The Senate of the University of Ottawa is the highest governing body on all academic matters in the institution, pursuant to the University of Ottawa Act, 1965.
In law, the Senate instructs executive management on all academic matters.
The Senate is intended to work as a democratic body, at the top of the collegial governance apparatus, where senators as equals authentically engage and make collective decisions.
Instead, the Senate at the University of Ottawa has become a showcase where the university executive managers decide on the agenda, veto motions before they can be considered, decide when discussions should end, write the minutes, and even declare when a "consensus" has been reached in the face of repeatedly voiced opposition (see video of January 10, 2011, meeting).
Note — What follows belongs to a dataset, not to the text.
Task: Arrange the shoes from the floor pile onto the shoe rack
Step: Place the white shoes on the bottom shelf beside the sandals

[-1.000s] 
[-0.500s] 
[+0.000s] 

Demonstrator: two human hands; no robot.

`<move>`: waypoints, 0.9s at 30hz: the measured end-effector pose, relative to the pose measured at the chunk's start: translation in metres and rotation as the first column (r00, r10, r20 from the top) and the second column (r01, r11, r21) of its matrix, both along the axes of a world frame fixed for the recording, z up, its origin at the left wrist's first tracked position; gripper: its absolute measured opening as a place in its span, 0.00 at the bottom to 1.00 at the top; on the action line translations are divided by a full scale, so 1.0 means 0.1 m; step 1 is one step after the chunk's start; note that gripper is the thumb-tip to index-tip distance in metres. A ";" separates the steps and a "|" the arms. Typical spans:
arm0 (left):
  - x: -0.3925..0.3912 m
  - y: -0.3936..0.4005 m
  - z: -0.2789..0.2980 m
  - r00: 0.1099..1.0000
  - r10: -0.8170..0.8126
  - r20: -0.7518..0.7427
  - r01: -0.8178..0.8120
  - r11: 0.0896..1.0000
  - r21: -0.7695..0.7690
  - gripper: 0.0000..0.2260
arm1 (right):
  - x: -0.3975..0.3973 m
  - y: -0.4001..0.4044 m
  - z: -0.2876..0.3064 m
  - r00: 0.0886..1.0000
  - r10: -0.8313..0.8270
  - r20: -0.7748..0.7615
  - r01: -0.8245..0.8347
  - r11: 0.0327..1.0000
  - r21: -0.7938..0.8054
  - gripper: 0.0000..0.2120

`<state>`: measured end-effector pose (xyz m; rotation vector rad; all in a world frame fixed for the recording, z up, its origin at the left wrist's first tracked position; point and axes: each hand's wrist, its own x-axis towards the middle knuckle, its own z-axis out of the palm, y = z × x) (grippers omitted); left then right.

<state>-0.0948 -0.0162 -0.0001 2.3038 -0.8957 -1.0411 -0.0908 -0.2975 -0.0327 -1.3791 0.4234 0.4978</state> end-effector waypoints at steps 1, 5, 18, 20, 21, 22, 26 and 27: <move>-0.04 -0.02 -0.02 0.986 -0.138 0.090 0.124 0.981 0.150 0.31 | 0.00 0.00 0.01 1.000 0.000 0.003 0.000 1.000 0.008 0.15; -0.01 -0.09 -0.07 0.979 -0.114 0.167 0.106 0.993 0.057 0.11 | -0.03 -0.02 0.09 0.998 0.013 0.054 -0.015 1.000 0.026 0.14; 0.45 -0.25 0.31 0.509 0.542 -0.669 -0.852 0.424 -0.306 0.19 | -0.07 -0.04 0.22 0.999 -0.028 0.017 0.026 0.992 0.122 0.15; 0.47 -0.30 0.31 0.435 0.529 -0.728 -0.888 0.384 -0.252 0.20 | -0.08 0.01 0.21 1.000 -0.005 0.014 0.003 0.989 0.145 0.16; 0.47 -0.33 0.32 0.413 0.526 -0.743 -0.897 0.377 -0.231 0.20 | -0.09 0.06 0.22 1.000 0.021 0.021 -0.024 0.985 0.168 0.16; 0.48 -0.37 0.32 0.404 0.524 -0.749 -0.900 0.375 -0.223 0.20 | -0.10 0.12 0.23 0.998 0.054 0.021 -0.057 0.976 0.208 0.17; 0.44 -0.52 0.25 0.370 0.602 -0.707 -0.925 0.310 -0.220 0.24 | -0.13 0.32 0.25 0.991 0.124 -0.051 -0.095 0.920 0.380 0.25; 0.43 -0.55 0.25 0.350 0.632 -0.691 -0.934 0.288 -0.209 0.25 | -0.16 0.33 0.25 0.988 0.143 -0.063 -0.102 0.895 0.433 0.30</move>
Fortunately Senate sessions are now filmed and made public (thanks to student activism) such that astute observers can ascertain what a sham it has become. Where are our brave tenured colleagues who work in the areas of institutional analysis, democracy studies, ... ?
In an effort to partly correct the administrative hijacking of Senate, some student senators had advanced that rules of procedure were needed that guaranteed democratic procedures, such as the iconic Robert's Rules of procedure. (LINK)
The embarrassment that no rules of procedure existed for Senate was enough that the student proposal could not be ignored, although this was the executives' main initial recommendation. (LINK)
Therefore, the executive management of "Canada's university" needed to solve the impending crisis of democracy whereby rules of procedure might create some room for democratic process.
The executives' solution was twofold:
(1) Provide interim rules which conveniently fit on one page, which leave out all the fluff about the democratic rights of senators, and which are a point-form list of the Chair's (which at U of O is the University President) functional role in ending discussions, calling the vote, declaring "consensus", etc.; without any mention of how motions are added to the agenda, for example.
(2) Do not create a Senate committee to study the question of procedural rules for six months, until after the mandates of the pesky students who brought this up are over.
The second arm of this solution is clever and was needed after the executives' first attempt -- which was to have the executive managers name the members to the new Senate committee -- was exposed as a device to exclude the student who had spearheaded the rules issue.
After missing two Senate meetings, you can tell that President Allan Rock is back, just in time to solve this crisis in democracy; although VP-Governance Diane Davidson was well on her way to achieving a solution.
Note that both Allan Rock and Diana Davidson are outside executives, not named from the professorial ranks.
Senators: Stand up, your noses are brown.